Crawler
The crawl endpoint allows you to trigger a crawl of a website and stores the contents in a collection. You can enter a start url or sitemap.
Crawl Website
This route triggers a crawl of a website and adds the webpage contents to a collection.
Path Params
- Name
collection_id
- Type
- string
- Description
The id of the collection to add the webpage contents to.
Required attributes
- Name
sites
- Type
- array
- Description
Array of the sites to crawl. It takes an array of objects with the shape:
start_url: string settings?: { "type": "sitemap" } metadata?: object
Settings is optional. Currently you only need to add it if you are scraping using a sitemap. If you are scraping from a sitemap then set the start_url to the sitemap url. Otherwise, we will crawl and discover the urls. Discovery take a bit of time right now, we are working on speeding this up.

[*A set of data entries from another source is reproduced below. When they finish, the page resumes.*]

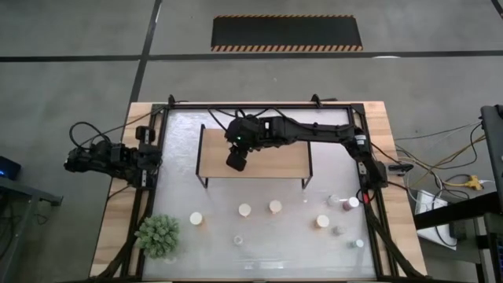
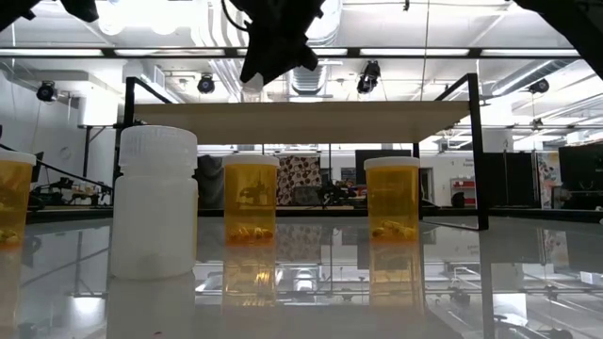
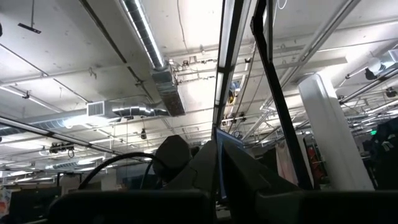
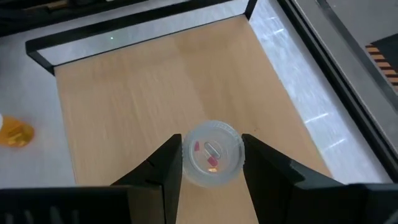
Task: Pick and place medicine bottles onto shelf by color
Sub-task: Put the left transparent pill bottle on the shelf
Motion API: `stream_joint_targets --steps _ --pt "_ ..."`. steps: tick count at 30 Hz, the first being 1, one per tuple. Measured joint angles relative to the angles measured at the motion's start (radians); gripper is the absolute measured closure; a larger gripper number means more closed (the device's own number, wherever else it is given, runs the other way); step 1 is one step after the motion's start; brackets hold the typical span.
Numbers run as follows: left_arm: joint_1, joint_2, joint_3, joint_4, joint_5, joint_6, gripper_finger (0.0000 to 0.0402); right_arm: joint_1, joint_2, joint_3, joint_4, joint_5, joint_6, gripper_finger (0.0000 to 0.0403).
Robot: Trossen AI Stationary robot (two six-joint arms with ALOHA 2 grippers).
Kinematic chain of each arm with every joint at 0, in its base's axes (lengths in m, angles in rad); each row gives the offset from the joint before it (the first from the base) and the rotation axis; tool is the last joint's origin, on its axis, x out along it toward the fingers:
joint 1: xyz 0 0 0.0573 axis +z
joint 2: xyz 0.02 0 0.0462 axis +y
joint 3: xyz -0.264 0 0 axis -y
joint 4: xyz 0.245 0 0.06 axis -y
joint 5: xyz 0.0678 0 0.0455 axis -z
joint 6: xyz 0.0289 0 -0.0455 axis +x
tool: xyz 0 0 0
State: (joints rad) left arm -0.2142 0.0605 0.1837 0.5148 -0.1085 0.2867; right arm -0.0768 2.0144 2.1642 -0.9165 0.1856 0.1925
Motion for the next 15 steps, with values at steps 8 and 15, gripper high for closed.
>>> stream_joint_targets --steps 8,15 --pt "0.000 0.000 0.000 0.000 0.000 0.000 0.0396 -0.002 0.000 -0.033 0.017 0.005 0.015 0.0262" --pt "0.000 0.000 0.000 0.000 0.000 0.000 0.0396 -0.002 0.000 -0.034 0.017 0.001 0.017 0.0209"
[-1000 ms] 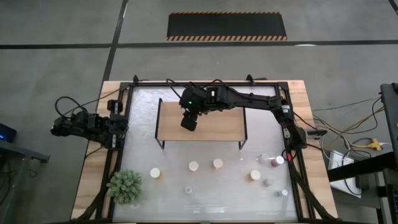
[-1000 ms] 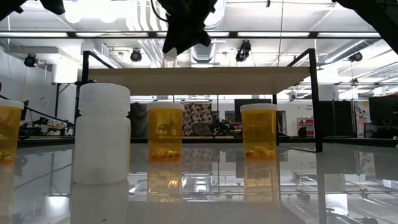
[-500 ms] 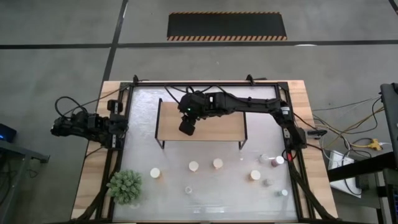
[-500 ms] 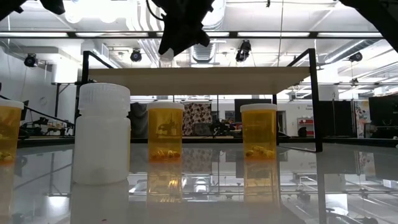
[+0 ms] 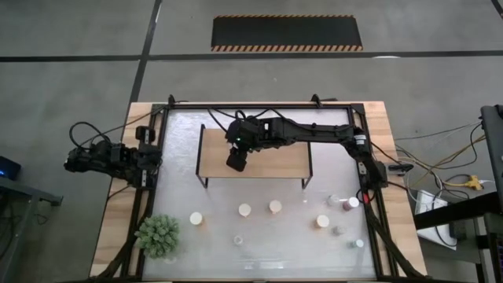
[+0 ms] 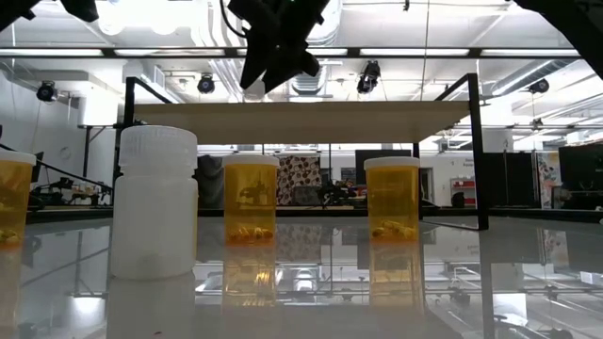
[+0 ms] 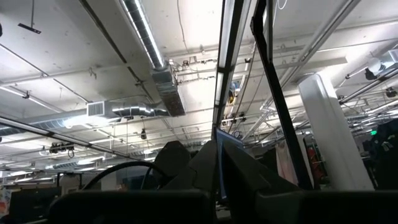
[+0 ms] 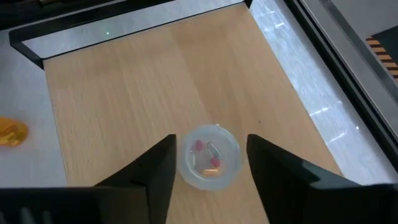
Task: Pick and place medicine bottles onto shelf by color
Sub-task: Put the left transparent pill bottle on the shelf
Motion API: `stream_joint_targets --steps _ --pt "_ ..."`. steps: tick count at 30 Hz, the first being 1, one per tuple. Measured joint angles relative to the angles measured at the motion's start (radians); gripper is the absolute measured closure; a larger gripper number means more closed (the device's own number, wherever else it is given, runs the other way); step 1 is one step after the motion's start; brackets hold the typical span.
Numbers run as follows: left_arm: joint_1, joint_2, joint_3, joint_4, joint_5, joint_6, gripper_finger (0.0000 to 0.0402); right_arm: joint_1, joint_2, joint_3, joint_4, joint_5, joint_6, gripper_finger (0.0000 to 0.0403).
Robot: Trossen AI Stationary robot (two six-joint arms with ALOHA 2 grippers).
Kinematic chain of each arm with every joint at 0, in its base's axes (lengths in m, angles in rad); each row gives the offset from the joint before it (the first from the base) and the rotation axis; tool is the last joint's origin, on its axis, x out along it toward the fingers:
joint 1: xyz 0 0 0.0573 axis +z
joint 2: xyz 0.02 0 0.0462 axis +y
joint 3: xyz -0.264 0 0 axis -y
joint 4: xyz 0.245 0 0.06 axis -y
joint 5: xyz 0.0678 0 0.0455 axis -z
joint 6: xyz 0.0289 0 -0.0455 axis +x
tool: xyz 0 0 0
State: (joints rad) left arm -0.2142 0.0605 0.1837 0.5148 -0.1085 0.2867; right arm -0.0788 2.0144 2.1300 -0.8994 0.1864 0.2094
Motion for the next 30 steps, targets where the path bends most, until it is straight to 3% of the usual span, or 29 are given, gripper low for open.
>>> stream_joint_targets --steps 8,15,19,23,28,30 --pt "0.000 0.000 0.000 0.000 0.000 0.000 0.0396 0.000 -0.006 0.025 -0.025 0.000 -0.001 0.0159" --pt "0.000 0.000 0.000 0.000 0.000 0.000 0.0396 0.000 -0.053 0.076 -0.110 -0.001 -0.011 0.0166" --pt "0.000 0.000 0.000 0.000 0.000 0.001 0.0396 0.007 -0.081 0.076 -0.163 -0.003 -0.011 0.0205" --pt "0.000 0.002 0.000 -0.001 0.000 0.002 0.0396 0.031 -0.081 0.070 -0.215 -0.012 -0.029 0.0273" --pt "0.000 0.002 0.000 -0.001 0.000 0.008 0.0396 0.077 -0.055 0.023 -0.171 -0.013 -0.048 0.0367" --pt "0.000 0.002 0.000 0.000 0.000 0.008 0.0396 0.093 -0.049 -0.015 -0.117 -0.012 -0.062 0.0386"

You can also add a metadata object to the site object. This metadata will be added to the site object in the collection.This will allow you to filter by this metadata later when querying the collection.
Request
curl -X POST 'https://api.scoutos.com/v1/collections/:collection_id/crawl' \
--header 'Content-Type: application/json' \
--header 'Authorization: Bearer SECRET_KEY' \
--data-raw '{"sites": [{"start_url": "https://scoutos.com"}]}'
Response
{
"ok": true
}